There has been a lot of discussion around feeling trapped and paralyzed around how to move through the world when you’re dealing with queer phobia and transphobia, and anti Asian racism. Because of the pandemic, a lot of people also moved back in with their families. Many times, members of the AAPI community will choose not to come out to their families, because it’s more important to maintain the relationship dynamic of the family. But when you’re stuck at home, it becomes harder and harder sometimes to maintain that balance. But if you go outside, you risk anti Asian violence. And a lot of people have just been struggling with that balance and trying to engage with coping skills.
Since I’m mostly involved with our afternoon tea and discussion groups, this topic of discussion has come up really frequently—-of people needing mental health support, or just community support. And being in a space where everybody has some kind of base level of similarity can really help you feel seen, even if you are talking directly about the specific struggles with COVID and anti-Asian violence.
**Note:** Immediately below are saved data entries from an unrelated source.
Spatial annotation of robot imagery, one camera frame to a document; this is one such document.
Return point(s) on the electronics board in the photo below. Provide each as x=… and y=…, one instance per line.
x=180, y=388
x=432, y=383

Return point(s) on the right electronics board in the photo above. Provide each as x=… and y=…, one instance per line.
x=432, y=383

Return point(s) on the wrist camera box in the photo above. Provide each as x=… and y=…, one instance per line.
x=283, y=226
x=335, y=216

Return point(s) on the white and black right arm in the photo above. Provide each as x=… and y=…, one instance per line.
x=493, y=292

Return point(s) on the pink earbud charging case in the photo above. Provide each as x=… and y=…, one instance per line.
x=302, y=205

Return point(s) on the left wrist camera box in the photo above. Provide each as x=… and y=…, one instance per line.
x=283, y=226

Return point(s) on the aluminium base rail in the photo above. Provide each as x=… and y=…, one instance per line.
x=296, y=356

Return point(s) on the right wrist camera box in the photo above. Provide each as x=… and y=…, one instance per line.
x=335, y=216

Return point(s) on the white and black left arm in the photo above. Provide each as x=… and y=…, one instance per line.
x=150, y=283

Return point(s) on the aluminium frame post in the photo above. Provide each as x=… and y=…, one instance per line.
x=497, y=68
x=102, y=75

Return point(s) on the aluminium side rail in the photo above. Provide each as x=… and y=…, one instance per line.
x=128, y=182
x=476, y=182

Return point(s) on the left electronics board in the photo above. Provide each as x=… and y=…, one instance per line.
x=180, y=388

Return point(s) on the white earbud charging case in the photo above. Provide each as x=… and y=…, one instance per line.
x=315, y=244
There’s also definitely a shortage of therapists in general. One of the main factors of me choosing to change careers, from animation into social work, was the lack of queer therapists. And we are out there, but everybody’s rosters are always full. And so we can always use more mental health professionals, not just for the queer AANHPI community, but for the general population as well.
Depending on who you talk to, vaccine hesitancy will range within the community. I think there can be a misperception that marginalized communities are monoliths. So I think there can definitely be more work done addressing language barriers and science communication.
Within the community, a lot of people just don’t know the science of it. So I think that’s part of why there is some vaccine hesitancy. I think there is also some form of linguistic barrier. And unless you are connected with the medical community, or kind of in tangent with it, then it’s difficult to feel like the information is for you. But there also is the issue of Asians not being represented very well in data collected for vaccines for vaccination rates.
I think just spread the word. There is more than enough space for more members. And there’s really a lot of monthly opportunities to get involved. We have our Facebook group, a Facebook page, an Instagram page, and our mailing list is very comprehensive and covers our events as well as the communities that might be relevant.
I: Before we end this interview, I was wondering if you had any kind of major takeaways that you wanted listeners to come away with.
A: I think I would like listeners to remember that our mental health is also connected to our physical health. And that having a strong community and network density of your community connections can really help maintain good health.
I: Thank you so much, again for sharing with us! It was a pleasure to talk to you today.